Thank you for your Support – Client Referrals
Veritas Wealth Solutions is grateful for the continued support we receive from our clients. A significant number of our new clients continue to come from your referrals. So a big thank you to all our clients who have passed our name onto family, friends and work colleagues. We strive to provide high quality advice and customer service to all our clients and your referrals infer we are achieving our goals.
Staff Updates
Veritas Wealth Solutions would like to congratulate director, Jodie Dickson and accountant, Allison Burman for recently being awarded industry professional certifications. Jodie has recently been accredited as a Certified Financial Planner® (CFP®) from the Financial Planning Association of Australia (FPA), recognised globally for upholding world class professional standards in the financial planning. Allison has recently achieved her Certified Practicing Accountant (CPA) qualification from CPA Australia. This qualification takes multiple years to achieve, including after-hours study and exams and professional experience. Please join us in congratulating Jodie and Allison on their outstanding achievements.

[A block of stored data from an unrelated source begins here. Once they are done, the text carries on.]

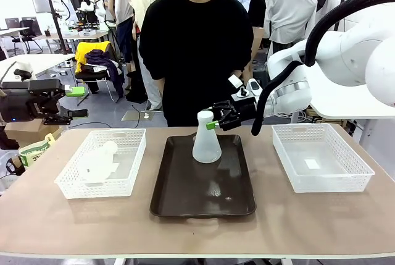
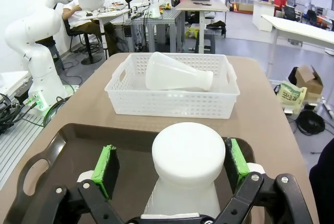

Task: Prepare the laboratory tools.
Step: Pick up the Big flask that the person points to.

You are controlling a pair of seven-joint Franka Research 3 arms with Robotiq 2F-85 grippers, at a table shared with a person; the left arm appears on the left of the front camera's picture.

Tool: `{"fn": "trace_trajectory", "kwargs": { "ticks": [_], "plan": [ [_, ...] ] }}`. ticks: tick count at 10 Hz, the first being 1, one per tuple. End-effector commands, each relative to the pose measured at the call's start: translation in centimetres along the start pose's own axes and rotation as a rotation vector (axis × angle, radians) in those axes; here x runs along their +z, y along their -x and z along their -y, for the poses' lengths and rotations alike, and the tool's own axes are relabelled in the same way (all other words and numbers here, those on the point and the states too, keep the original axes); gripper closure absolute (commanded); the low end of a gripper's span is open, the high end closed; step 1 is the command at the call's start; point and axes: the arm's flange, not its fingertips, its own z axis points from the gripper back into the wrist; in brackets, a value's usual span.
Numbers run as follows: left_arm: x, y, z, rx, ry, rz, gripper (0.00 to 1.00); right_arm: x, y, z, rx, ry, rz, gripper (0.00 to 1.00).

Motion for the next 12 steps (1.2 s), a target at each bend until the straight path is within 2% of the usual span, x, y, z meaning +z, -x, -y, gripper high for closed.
{"fn": "trace_trajectory", "kwargs": {
  "ticks": [1,6,9,11,12],
  "plan": [
    [-0.2,0.0,0.0,0.011,-0.005,0.007,0.00,-0.1,0.1,0.0,0.016,-0.004,0.005,0.00],
    [-0.2,0.0,0.0,0.011,-0.005,0.007,0.00,0.0,0.0,0.0,0.000,0.000,0.000,0.00],
    [-0.2,0.0,0.0,0.011,-0.005,0.007,0.00,4.0,0.1,-1.6,0.001,0.093,-0.016,0.00],
    [-0.2,0.0,0.0,0.011,-0.005,0.007,0.00,7.6,-0.4,-3.7,-0.060,0.171,-0.061,0.00],
    [-0.2,0.0,0.0,0.011,-0.005,0.007,0.00,9.9,-1.3,-5.4,-0.048,0.248,-0.081,0.00]
  ]
}}
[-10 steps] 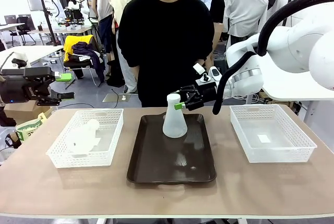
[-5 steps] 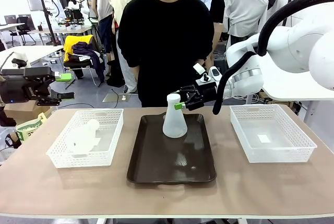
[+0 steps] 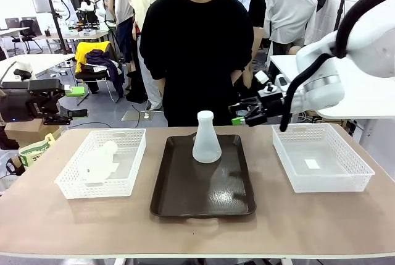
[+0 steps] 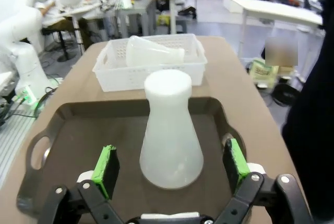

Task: Prepare the laboratory tools.
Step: Pick up the Big flask that the person points to.

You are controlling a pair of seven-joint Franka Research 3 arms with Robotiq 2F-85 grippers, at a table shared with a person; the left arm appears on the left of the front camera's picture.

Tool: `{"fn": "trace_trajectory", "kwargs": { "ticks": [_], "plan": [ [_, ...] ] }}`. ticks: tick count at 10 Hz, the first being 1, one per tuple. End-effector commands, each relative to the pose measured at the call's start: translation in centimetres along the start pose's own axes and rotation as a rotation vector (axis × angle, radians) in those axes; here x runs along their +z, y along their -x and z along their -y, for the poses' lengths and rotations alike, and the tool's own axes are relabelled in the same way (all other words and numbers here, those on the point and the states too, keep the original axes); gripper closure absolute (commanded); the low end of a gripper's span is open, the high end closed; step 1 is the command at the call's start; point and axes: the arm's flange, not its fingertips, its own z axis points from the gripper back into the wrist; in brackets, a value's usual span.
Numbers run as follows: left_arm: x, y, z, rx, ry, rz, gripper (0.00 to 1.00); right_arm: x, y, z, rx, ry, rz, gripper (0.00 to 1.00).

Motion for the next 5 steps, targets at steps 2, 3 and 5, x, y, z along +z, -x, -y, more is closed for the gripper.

Certified Financial Planning Professional Practice
Did you know Veritas Wealth Solutions is recognised as a FPA Professional Practice? 100% of our financial planners meet the Certified Financial Planner® (CFP®) professional status and our practice certification demonstrates that we are committed to the highest professional and ethical standards.
Gift Vouchers Available for Financial Planning Initial Consultation
Do you want to give your siblings, children or grandchildren a good financial start in life? We have available gift vouchers that provide an initial financial planning consultation (approx. 60 – 90 minutes) with our financial planners Ken Wild and Jodie Dickson. Cost for the gift vouchers is $165. This could be the start they need to get on track and achieve a financially secure future.
New Year Financial Health Check – Are You on Track for the 2016 Financial Year?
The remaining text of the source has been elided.